Sistem ini diuji pada beberapa pesawat dan helikopter drone di lingkungan yang hampir nyata. Beberapa drone tertangkap di jaring SKYWALL dan diturunkan dengan aman ke tanah dengan parasut SP40. Drone yang ditangkap kemudian dikembalikan ke tim uji untuk kembali mengikuti kompetisi. OpenWorks sedang mengembangkan sistem anti-drone otomatis SKYWALL 300 jarak jauh, serta proyektil dengan jaringan SP40-ER yang dapat menangkap drone yang mencurigakan pada jarak hingga satu kilometer.
Pasar sistem anti-drone juga menarik banyak perhatian dari perusahaan besar Amerika dan Eropa, termasuk Rheimetall dan Airbus. Rheinmetall Defense Electronics telah mendemonstrasikan sistem laser anti-drone di kapal, yang merupakan menara dengan empat laser berenergi tinggi. Laser seperti Gatling dilaporkan dapat menembak jatuh drone pada jarak 500 meter; Empat laser 20 kW, bekerja secara bersamaan, menghasilkan sinar 80 kW dan dapat menembak jatuh drone dan meledakkan senjata apa pun di pesawat.
Hensoldt, sebuah divisi dari Airbus DS Electronics and Border Security, telah menambahkan sistem jamming portabel ke keluarga sistem anti-drone, yang mendeteksi intrusi ilegal drone kecil di area kritis dan menerapkan jamming elektronik, meminimalkan risiko kerusakan tambahan. Tambahan terbaru untuk lini produk sistem anti-drone modular XPELLER adalah sistem jamming ringan yang dikembangkan oleh anak perusahaannya di Afrika Selatan, GEW Technologies.

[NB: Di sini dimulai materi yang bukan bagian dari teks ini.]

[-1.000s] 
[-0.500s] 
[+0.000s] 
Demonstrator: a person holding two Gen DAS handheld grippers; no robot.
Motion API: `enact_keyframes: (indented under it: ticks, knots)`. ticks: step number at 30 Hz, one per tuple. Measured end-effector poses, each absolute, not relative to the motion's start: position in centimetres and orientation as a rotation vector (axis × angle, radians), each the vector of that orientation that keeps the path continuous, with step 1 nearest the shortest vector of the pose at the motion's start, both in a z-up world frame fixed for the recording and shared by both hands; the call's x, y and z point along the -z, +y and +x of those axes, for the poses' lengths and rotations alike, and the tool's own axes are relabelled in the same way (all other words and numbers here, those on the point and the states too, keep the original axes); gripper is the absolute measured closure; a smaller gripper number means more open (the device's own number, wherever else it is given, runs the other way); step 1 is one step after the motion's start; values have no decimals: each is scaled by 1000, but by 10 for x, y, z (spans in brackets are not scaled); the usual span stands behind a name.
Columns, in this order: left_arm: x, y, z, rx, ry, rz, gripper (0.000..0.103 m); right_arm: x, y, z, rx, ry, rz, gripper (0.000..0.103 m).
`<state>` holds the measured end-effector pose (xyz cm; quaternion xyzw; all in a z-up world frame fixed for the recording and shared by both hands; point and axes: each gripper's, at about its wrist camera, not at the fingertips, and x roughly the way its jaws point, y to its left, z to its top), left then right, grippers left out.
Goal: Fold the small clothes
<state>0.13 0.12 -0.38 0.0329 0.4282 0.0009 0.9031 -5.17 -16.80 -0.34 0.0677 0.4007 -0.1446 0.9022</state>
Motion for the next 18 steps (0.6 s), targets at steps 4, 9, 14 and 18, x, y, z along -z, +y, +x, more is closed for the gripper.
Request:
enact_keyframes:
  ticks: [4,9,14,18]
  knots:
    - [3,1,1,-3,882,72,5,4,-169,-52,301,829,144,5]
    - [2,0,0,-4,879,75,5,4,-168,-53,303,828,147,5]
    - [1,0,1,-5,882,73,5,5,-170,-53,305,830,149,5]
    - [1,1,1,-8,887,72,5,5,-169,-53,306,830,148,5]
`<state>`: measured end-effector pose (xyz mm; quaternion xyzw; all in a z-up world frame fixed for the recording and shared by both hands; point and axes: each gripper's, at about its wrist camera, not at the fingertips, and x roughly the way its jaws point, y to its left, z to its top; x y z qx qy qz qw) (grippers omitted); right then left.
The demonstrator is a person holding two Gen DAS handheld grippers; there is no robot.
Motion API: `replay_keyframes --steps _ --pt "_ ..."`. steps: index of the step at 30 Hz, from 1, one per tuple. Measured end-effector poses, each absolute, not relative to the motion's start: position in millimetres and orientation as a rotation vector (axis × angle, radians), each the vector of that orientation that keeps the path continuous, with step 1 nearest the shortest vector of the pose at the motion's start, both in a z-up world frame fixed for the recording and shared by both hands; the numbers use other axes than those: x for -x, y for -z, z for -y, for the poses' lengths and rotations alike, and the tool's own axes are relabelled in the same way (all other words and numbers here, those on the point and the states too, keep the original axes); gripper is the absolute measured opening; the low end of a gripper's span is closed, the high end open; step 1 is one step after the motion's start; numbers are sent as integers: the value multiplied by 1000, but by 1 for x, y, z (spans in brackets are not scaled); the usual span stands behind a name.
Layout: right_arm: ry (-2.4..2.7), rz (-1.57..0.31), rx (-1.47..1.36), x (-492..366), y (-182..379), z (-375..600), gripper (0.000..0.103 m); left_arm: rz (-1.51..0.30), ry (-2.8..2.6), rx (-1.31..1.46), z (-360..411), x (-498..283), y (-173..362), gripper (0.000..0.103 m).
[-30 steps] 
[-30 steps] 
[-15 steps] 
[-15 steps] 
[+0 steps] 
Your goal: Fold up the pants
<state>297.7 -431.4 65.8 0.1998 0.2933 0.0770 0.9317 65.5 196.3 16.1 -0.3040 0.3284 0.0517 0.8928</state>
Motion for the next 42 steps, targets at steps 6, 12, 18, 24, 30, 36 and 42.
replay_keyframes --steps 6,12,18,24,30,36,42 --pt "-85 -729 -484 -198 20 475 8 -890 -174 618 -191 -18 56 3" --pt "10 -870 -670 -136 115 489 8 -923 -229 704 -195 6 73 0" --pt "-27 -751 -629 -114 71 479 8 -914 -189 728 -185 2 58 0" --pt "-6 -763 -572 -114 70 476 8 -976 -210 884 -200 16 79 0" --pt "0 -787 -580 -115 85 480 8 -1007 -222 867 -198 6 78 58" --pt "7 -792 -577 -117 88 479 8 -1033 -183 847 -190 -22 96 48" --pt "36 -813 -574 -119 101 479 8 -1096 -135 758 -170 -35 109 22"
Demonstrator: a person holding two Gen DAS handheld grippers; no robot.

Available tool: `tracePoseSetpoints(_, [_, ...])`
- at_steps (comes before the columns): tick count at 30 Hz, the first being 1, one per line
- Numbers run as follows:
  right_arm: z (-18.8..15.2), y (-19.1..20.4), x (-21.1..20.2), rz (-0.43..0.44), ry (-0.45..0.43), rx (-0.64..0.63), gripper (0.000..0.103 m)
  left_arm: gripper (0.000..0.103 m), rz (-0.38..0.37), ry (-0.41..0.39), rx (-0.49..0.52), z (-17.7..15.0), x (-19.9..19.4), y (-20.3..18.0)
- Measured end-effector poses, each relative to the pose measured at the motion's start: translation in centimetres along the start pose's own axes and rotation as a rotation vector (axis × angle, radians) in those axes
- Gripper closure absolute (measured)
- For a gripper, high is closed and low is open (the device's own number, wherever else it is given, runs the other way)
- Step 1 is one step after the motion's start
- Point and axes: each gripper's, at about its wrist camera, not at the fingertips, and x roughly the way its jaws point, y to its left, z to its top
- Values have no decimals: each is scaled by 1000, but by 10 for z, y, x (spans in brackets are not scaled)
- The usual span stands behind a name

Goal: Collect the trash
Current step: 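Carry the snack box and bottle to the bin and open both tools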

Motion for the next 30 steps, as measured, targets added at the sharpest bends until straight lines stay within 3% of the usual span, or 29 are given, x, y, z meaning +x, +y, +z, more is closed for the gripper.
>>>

Airbus juga menandatangani perjanjian kerjasama dengan Dedrone yang berbasis di AS pada sistem penanggulangan UAV yang menggabungkan data sensor dari berbagai sumber dengan teknologi terbaru untuk fusi analisis, sinyal dan data jamming.
Salah satu solusi optimal untuk memastikan keselamatan di ketinggian rendah adalah sistem Dedrone DroneTracker. Ini terdiri dari unit multisensor (stasioner atau portabel), sensor RF (sebagai modul terpisah), dan perangkat lunak pemrosesan sinyal yang dapat diupgrade. Teknologi yang terintegrasi di dalamnya memungkinkan Anda untuk menentukan jenis drone yang tepat, rute penerbangan, pemiliknya, di mana operator berada dan, dalam beberapa kasus, apa yang dilihatnya.
Dengan menjamurnya drone tipe helikopter kecil yang dapat dengan mudah dibeli secara online, era terbang IED menjadi kenyataan, dan perlindungan terhadapnya akan membutuhkan upaya dan sumber daya yang signifikan baik dari industri maupun militer.